- THE TASK -
Word for word, reproduce all entries below, leaving every picture out.

--- START ---

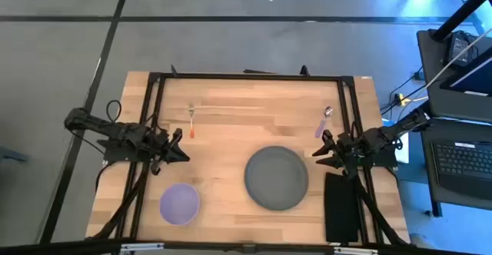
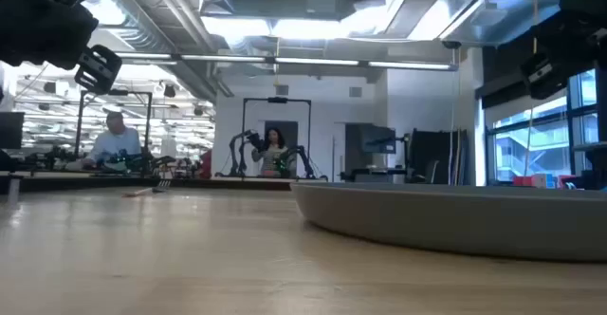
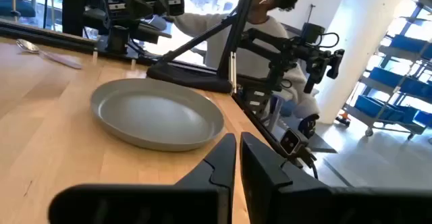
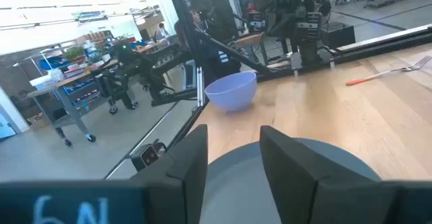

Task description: Set table place

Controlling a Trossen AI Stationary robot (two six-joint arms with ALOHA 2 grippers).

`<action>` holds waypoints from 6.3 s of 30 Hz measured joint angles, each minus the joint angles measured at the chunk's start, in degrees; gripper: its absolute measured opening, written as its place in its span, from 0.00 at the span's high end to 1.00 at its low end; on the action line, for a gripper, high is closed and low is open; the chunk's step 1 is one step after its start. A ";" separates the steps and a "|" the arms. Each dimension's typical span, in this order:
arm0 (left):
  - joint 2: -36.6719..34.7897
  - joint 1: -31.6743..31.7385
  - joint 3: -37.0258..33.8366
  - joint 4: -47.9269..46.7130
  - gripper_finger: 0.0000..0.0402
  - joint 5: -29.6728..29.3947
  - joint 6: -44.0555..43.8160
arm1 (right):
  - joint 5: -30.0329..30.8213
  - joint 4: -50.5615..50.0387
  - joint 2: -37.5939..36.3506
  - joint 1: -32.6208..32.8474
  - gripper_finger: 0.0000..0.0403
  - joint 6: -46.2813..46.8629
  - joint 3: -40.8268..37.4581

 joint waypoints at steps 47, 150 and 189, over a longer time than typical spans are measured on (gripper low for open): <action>0.00 0.02 0.00 0.00 0.84 -0.02 -0.02 | -0.01 0.02 -0.01 -0.02 0.66 0.00 0.02; 0.02 0.02 -0.02 4.42 0.71 -43.52 4.46 | 10.24 -39.59 70.88 -7.15 0.66 13.02 50.69; 0.00 0.02 0.00 5.07 0.71 -38.49 4.39 | -9.75 -23.98 72.42 -22.41 0.66 33.11 28.56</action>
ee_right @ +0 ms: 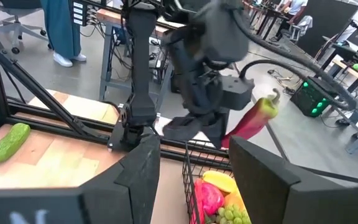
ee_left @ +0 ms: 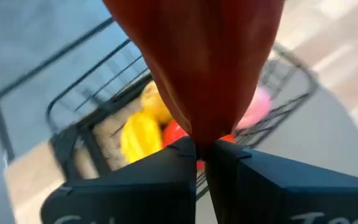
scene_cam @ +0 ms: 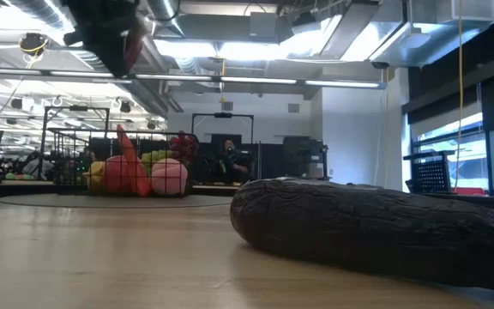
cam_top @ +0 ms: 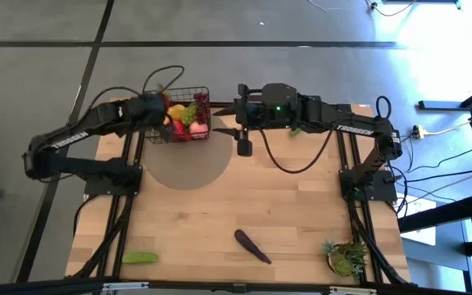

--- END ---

- PROBLEM SOLUTION -
Task description: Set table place

Controlling a Trossen AI Stationary robot (two six-joint arms with ALOHA 2 grippers).

`<action>` holds waypoints from 6.3 s of 30 Hz measured joint angles, each minus the joint angles measured at the chunk's start, in degrees; gripper: its absolute measured opening, written as its place in its span, from 0.00 at the span's high end to 1.00 at its low end; on the action line, for a gripper, high is closed and low is open; the chunk's step 1 is one step after its start. A ";" separates the steps and a "|" the arms. Each dimension's typical span, in this order:
arm0 (left):
  - joint 2: -36.6719..34.7897
  - joint 1: -31.6743..31.7385
  - joint 3: -37.0258..33.8366
  - joint 4: -47.9269..46.7130
  - gripper_finger: 0.0000..0.0402
  - joint 5: -29.6728..29.3947
  - joint 6: -44.0555..43.8160
arm1 (right):
  - joint 5: -30.0329..30.8213
  - joint 4: -50.5615..50.0387
  - joint 2: -37.5939..36.3506
  - joint 1: -32.6208..32.8474
  - gripper_finger: 0.0000..0.0403
  - joint 6: -46.2813..46.8629
  - joint 3: -40.8268..37.4581

 joint waypoints at steps 47, 150 and 189, over a longer time than typical spans are measured on (gripper low for open): <action>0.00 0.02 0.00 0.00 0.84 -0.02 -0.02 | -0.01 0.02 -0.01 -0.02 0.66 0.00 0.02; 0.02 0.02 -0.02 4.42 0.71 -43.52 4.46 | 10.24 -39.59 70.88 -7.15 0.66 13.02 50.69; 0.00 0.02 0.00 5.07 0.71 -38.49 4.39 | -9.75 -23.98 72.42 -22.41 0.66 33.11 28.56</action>
ee_right @ +0 ms: 
ee_left @ +0 ms: 
scene_cam @ +0 ms: 
cam_top @ +0 ms: 

This output is complete, and the exercise is done.